Dari keterangan-keterangan yang lalu, jelaslah sudah bahwa pendapat Imam Empat itu tidak berbeda, karena aqidah mereka sama, kecuali dalam masalah pengertian iman di mana Imam Abu Hanifah punya pendapat tersendiri. Namun demikian, diberitakan beliau mencabut pendapatnya itu.
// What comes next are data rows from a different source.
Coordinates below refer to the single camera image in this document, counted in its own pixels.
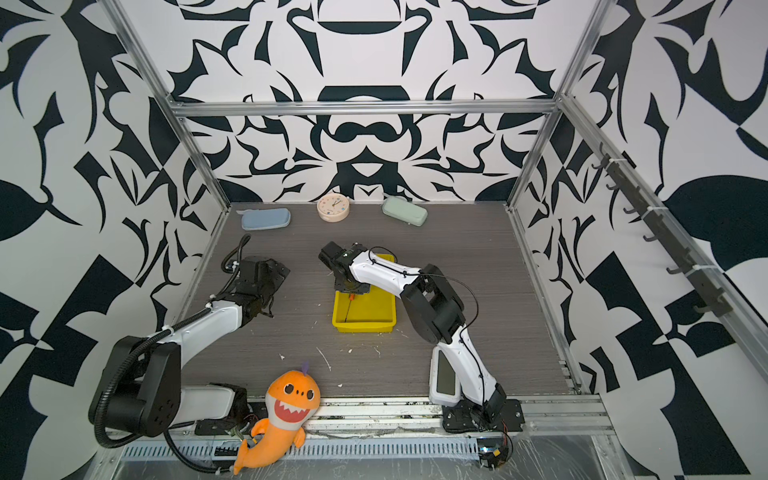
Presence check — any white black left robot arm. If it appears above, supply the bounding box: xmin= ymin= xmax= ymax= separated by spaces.
xmin=88 ymin=257 xmax=290 ymax=448

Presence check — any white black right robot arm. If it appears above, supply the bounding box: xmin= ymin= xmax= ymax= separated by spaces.
xmin=319 ymin=242 xmax=524 ymax=433

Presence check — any yellow plastic bin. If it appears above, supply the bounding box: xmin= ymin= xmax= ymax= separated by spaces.
xmin=332 ymin=250 xmax=399 ymax=333

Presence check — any pink round alarm clock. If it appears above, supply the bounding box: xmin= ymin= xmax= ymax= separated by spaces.
xmin=316 ymin=193 xmax=351 ymax=223

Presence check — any blue zip case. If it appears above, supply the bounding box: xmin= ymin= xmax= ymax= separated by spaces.
xmin=237 ymin=208 xmax=291 ymax=231

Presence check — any mint green zip case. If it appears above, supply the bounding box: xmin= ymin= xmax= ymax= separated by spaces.
xmin=382 ymin=197 xmax=428 ymax=226

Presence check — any orange shark plush toy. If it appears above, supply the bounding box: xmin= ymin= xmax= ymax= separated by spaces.
xmin=232 ymin=365 xmax=321 ymax=475

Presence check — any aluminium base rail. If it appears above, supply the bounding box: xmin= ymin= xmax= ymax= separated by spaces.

Aqidah ini adalah sangat layak untuk menyatukan ummat Islam di bawah satu kalimat, dan menjaga mereka dari perpecahan dalam masalah agama. Karena aqidah ini bersumber dari Kitabullah dan Sunnah Nabi saw. Tampaknya sedikit sekali orang yang mengetahui dan memahami aqidah Imam-imam Empat itu dengan sebenarnya. Yang masyhur adalah bahwa Imam Empat itu dinilai sebagai orang-orang yang mufawwidhin, yang menyerahkan arti ayat-ayat yang berkaitan dengan sifat-sifat Allah dan sebagainya kepada Allah. Mereka dinilai hanya dapat membaca saja, tidak lebih dari itu. Seolah-olah Allah bermain-main kata yang tak bermakna dalam menurunkan wahyu.
Allah berfirman :
“Ini adalah sebuah Kitab yang Kami turunkan kepadamu penuh dengan berkah, supaya mereka memperhatikan ayat-ayatnya, dan supaya orang-orang yang mempunyai pikiran mendapat pelajaran.”(QS. Shad: 29)
“Dan sesungguhnya Al-Qur’an ini benar-benar diturunkan oleh Tuhan semesta alam, dia dibawa turun oleh ar-Ruh al-Amin (Jibril) ke dalam hatimu (Muhammad) agar kamu menjadi salah seorang di antara orang-orang yang memberi peringatan, dengan bahasa Arab yang jelas.” (QS. Asy-Syu’ara: 192-195)
“Sesungguhnya Kami menurunkannya berupa Al-Qur’an dengan bahasa Arab, agar kamu memahaminya.” (QS. Yusuf: 2)
Karenanya, Allah menurunkan Al-Qur’an untuk direnungkan dan dipahami ayatnya, serta dijadikan sebagai pelajaran. Allah juga menerangkan, bahwa Al-Qur’an diturunkan dalam bahasa Arab yang jelas, agar dipikirkan dan dipahami maknanya oleh umat manusia.
Jika Allah menurunkan Al-Qur’an tersebut untuk dipahami ayat-ayatnya dengan bahasa Arab yang jelas, maka pengertian ayat-ayat itu tentu akan mudah dipahami oleh manusia yang menjadi target diturunkannya al-Qur’an tersebut. Bila tidak demikian, dan pengertian ayat-ayat tersebut tidak bisa dipahami oleh manusia, maka diturunkannya Al-Qur’an itu akan sia-sia dan tidak ada gunanya bagi mereka, kerena tak ubahnya seperti huruf-huruf yang tak bermakna.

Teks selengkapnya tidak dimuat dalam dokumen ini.